Now to say that there is a singular truth is to think inside of a western construct of individuality. Instead, I pose to use the perspective of the Black Radical Tradition (from Cedric Robinson), which says we are many, and we share with each other many ideas. We are not individuals, but many individuals in our collective accumulation of experiences. This allows us to know that there are many truths, many realness that we can explore, dance, and become.

To look at realness as an academic-ethnographer, the Ballroom Scene provides us evidence that there is no such thing as "real" or "authentic". Thus, if valuations and qualifications can be simulated, then there is no differentiation between the "real identity" and the "mask/veneer/facade". What this reveals, is that there is a "real identity of the other, known inside ourselves, as ourselves" -- then, realness is the praxis of excavation of those identity performances and dances, and presenting it, performing it, in originality and fierceness.    

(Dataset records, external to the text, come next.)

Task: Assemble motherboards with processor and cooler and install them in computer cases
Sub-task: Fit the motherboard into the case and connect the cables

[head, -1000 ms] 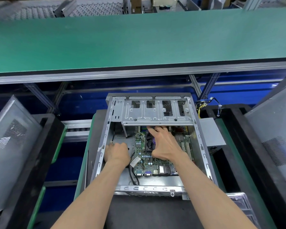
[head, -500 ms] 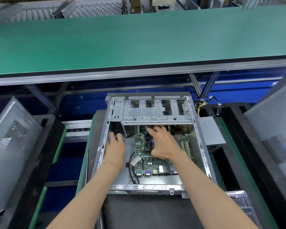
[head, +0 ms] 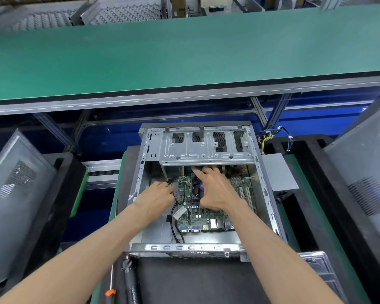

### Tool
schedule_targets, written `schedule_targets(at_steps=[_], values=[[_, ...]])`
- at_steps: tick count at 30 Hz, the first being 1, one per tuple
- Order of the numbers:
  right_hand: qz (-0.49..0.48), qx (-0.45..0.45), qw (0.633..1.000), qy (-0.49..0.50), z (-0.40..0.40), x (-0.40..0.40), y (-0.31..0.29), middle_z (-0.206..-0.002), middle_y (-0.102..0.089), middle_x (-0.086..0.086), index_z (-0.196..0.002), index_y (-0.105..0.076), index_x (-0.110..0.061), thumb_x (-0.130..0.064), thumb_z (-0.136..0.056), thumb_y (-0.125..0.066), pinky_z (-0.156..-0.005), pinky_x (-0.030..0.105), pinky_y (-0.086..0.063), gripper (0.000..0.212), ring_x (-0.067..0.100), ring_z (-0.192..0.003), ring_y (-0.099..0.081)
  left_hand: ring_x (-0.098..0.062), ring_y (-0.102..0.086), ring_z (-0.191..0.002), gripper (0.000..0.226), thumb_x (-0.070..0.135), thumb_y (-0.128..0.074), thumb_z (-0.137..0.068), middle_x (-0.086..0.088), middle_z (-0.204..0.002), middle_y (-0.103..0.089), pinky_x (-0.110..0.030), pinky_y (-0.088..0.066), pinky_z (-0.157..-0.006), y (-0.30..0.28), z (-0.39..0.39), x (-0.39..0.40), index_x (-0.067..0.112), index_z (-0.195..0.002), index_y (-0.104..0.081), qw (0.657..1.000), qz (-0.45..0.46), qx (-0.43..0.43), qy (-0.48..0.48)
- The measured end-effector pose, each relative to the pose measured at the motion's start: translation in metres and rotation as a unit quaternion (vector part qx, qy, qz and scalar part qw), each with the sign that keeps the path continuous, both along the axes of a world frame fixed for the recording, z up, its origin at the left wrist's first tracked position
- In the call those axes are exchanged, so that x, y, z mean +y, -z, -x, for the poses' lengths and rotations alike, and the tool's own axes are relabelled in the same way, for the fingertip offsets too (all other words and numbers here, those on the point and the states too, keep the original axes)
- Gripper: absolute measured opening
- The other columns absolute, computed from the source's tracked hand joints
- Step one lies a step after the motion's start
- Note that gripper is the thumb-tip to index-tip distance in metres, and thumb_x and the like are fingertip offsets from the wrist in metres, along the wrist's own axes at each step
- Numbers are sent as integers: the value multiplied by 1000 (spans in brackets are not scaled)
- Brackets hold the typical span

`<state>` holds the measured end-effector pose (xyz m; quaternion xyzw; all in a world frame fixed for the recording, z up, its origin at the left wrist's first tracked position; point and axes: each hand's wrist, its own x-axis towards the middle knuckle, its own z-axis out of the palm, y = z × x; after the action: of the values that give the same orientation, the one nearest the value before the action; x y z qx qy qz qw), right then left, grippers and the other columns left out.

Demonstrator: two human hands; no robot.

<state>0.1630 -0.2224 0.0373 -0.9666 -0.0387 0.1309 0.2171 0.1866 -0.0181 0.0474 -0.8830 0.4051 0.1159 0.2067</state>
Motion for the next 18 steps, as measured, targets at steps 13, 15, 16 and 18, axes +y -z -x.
schedule_targets(at_steps=[13,15,16,18], values=[[-3,6,1000,-3,0,-1,-2,-153,-39,15,-160,-23,-19,-7,-64,-66,-116,59,-31,106,37,-146,-26,-37,-38,-131,48,4,-65,-90,-18,-146,-31,-39,-47,-97,3,-2,-12,9,-136,-52,974,-75,-39,-208],[-3,6,1000,-3,0,-1,-2,-151,-41,15,-160,-23,-19,-7,-65,-65,-115,59,-31,105,37,-145,-28,-33,-54,-122,37,-5,-58,-91,-16,-133,-51,-36,-51,-90,-2,-3,-14,7,-127,-60,977,-78,-8,-199],[-4,5,1000,-3,0,0,-2,-151,-41,15,-160,-23,-19,-7,-65,-65,-115,59,-31,105,38,-145,-28,-32,-59,-116,36,-10,-55,-90,-13,-125,-57,-37,-52,-85,-5,-4,-16,6,-122,-62,980,-57,11,-192],[-7,5,1000,-2,0,0,-1,-152,-40,15,-160,-24,-19,-6,-65,-65,-115,60,-30,105,38,-145,-27,-32,-63,-101,34,-18,-51,-85,-12,-113,-60,-37,-51,-78,-16,-7,-18,7,-105,-61,981,27,41,-189]])
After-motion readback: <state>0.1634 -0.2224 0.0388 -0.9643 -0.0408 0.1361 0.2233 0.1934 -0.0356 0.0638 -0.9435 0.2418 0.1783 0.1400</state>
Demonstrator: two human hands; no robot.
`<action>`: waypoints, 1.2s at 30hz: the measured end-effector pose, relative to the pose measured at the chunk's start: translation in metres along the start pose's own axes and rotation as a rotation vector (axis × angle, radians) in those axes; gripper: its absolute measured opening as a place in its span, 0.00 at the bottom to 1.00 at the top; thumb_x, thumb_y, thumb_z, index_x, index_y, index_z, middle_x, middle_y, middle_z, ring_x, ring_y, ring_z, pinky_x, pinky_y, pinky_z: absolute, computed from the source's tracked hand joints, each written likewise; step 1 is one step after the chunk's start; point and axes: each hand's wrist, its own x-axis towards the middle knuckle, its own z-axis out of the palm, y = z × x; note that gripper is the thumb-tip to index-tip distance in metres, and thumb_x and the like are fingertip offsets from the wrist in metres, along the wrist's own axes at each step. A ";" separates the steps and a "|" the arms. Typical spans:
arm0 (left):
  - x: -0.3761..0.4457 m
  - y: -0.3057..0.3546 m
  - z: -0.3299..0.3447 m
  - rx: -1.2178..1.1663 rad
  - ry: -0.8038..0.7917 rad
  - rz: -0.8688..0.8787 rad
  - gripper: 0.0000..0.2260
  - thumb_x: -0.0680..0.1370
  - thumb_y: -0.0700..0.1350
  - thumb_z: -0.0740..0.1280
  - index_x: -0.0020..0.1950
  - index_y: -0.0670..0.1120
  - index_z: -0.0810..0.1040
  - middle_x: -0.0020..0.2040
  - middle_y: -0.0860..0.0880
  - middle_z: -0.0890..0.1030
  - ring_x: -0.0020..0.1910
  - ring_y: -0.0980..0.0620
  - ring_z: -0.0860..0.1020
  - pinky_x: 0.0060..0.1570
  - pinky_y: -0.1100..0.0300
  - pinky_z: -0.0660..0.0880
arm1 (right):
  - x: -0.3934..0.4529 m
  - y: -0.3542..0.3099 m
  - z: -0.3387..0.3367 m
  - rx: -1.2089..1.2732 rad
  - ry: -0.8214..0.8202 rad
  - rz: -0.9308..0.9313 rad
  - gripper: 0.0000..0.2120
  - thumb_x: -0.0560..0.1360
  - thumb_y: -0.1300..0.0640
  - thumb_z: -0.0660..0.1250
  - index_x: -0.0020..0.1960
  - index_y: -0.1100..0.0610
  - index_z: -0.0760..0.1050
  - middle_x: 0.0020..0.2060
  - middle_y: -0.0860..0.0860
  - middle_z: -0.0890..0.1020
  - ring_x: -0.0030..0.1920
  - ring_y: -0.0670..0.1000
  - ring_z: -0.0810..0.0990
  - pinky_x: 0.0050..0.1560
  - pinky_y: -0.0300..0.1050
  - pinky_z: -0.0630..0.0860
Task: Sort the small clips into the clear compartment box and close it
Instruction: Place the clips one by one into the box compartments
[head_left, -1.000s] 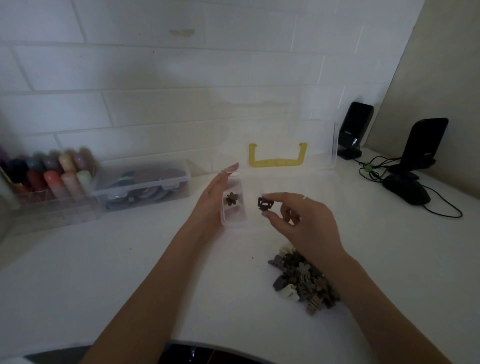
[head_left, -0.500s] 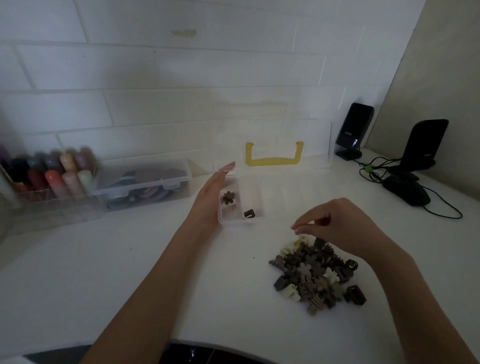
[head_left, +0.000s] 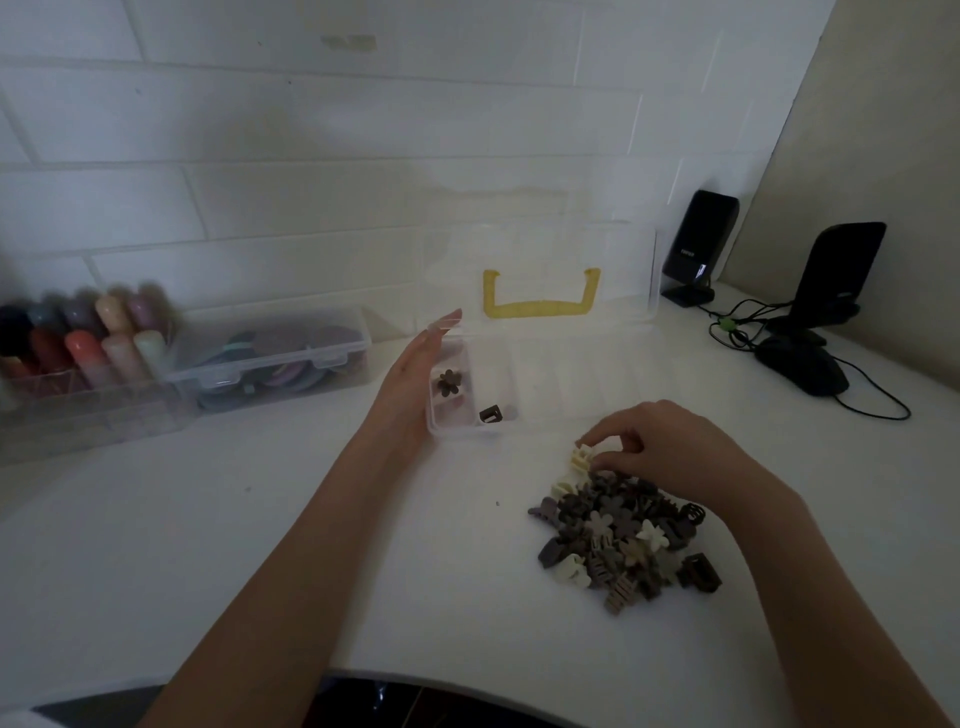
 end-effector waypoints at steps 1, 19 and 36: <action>-0.001 0.000 0.000 0.002 0.000 0.007 0.11 0.78 0.58 0.62 0.56 0.61 0.80 0.64 0.47 0.77 0.61 0.43 0.75 0.61 0.43 0.73 | 0.000 -0.002 0.001 0.005 0.006 -0.012 0.09 0.71 0.47 0.69 0.52 0.41 0.79 0.25 0.44 0.68 0.25 0.42 0.67 0.29 0.35 0.60; -0.009 0.001 0.008 0.001 0.006 0.048 0.10 0.80 0.54 0.60 0.56 0.61 0.80 0.61 0.48 0.78 0.59 0.43 0.78 0.56 0.49 0.77 | 0.003 -0.041 0.005 0.675 0.394 -0.235 0.10 0.69 0.59 0.73 0.49 0.50 0.81 0.44 0.41 0.83 0.40 0.46 0.80 0.33 0.43 0.75; -0.008 -0.002 0.008 -0.031 0.009 0.039 0.11 0.80 0.54 0.60 0.55 0.60 0.81 0.63 0.49 0.78 0.66 0.42 0.73 0.59 0.48 0.74 | -0.009 -0.024 -0.015 0.256 0.124 -0.256 0.08 0.71 0.61 0.71 0.45 0.49 0.83 0.37 0.40 0.82 0.38 0.38 0.79 0.39 0.30 0.73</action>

I hope that clears some things up.

Saturday, November 5, 2016

CORD+SDHS Conference Paper



To Learn the Kids:
Dipping into the Genealogy of Voguing’s Pedagogies


Abstract

Voguing, a primarily improvisational form, requires the dancer to perform in kinesthetic discourse with a Master of Ceremonies (MC) and the surrounding audience at the Ball. Participatory in nature, all people present to voguing (in the Ball) have actions to do in anticipation or reaction to the dancer’s improvisation. This paper investigates how new codifications of voguing techniques are born or regulated, as voguing leaves that Ball space, and is abstracted from its forming community. As non-ball participants learn to dance and teach voguing, fears of an inauthentic practice percolates up for the traditionally Black and Latino queer and transgender dancer-practitioners. The “5 Elements of Voguing”, which mandates a dancer show their skills, at minimum, in doing “Hand Performance, Duckwalk, Catwalk, Spins, and Dips”, provides a code of technique that enacts a level of protection for voguing from its dilution. This required display maintains some sort grounding and control of the combined techniques for improvisation, or new choreographies, that form voguing. This paper finds that though older legendary dancers of voguing teach the children (novice dancers) how to vogue, in turn, the children are the creative force who expand voguing by 1) creating new sub-categories (version of voguing), or by 2) modifying the previous technique formats. If authentic voguing is tied to a technique, which is constantly in evolution, then we must look to the genealogy voguers as a living authenticity. As new generations of queer Black and Latino youth and non-ball dancers vogue, there are new techniques of voguing born.